Later that year Eric holder wrote, “For those organizations that are [possessing and distributing medical marijuana] sanctioned by state law and do it in a way that is consistent with state law, and given the limited resources that we have, that will not be an emphasis for this administration.”

But a spokesperson for the DOJ was quoted in the New York Times on Sunday saying that the threats from U.S. attorneys in Washington, Montana, Colorado, Arizona, Rhode Island and Vermont are “a reiteration of the guidance handed down by Ogden in 2009. This sparked the ACLU’s call for clarification.

The ACLU has a dog in this fight since in 2009 it relinquished a lawsuit against the feds based on the 2002 DEA raid of a California medical marijuana garden. The ACLU alleged that the federal government had selectively enforced federal marijuana laws in an attempt to undermine and disable the functioning of state medical marijuana laws.
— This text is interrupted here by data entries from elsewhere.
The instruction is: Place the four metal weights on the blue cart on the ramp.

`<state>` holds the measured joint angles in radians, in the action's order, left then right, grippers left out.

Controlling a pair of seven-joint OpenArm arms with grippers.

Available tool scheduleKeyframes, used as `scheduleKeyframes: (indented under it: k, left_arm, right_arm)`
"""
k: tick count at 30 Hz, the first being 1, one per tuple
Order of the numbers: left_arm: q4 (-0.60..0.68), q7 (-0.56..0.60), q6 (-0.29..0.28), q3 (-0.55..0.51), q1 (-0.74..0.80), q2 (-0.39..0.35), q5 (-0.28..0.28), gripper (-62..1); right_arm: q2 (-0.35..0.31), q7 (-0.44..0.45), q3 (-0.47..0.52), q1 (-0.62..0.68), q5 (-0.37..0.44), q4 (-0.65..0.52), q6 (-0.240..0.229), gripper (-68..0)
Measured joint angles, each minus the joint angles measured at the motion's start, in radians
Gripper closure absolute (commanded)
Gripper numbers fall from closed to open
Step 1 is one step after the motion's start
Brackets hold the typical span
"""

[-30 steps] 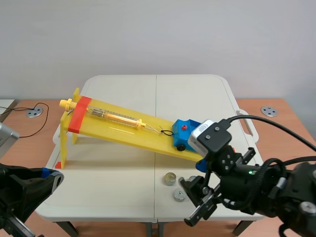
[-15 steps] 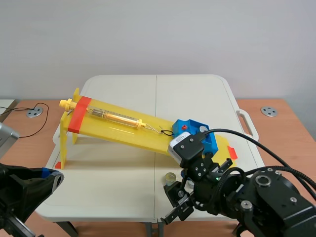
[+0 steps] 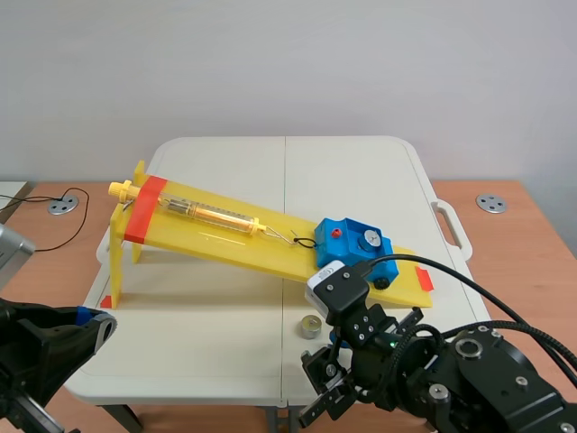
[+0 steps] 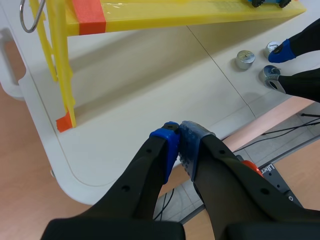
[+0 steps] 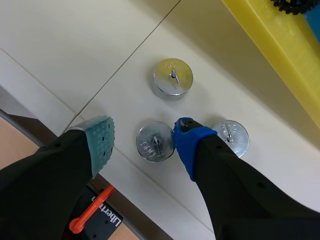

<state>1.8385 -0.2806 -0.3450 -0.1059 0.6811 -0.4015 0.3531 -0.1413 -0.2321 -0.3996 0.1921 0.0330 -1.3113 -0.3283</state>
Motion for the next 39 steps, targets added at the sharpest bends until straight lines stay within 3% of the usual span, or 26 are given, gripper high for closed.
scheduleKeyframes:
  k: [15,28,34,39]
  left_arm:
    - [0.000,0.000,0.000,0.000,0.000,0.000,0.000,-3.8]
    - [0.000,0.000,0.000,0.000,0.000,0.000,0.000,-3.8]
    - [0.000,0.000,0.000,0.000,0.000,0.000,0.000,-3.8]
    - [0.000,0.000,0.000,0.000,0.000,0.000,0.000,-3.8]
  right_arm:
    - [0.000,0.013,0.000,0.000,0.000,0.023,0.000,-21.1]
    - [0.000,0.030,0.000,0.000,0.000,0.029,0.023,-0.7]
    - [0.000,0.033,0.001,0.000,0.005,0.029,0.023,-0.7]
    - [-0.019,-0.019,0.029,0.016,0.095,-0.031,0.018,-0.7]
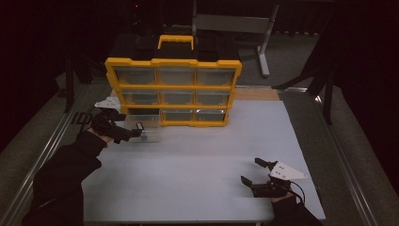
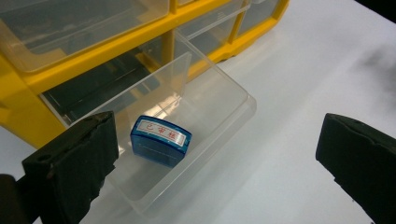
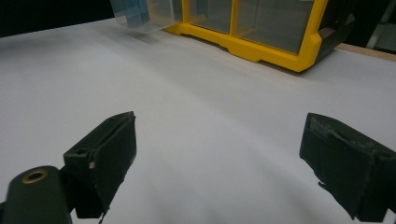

The ACLU letter reads “If, contrary to the assurances its attorneys provided the court in the Santa Cruz case, the federal government’s enforcement policies now include ‘vigorously enforcing’ federal drug laws against individuals and entities who manufacture and distribute marijuana on a completely non-profit basis and in full compliance with state medical marijuana laws, it marks a significant departure from the federal government’s position in the Santa Cruz litigation and could lead to that case being reinstated in its October 2009 posture with discovery proceeding as originally planned.”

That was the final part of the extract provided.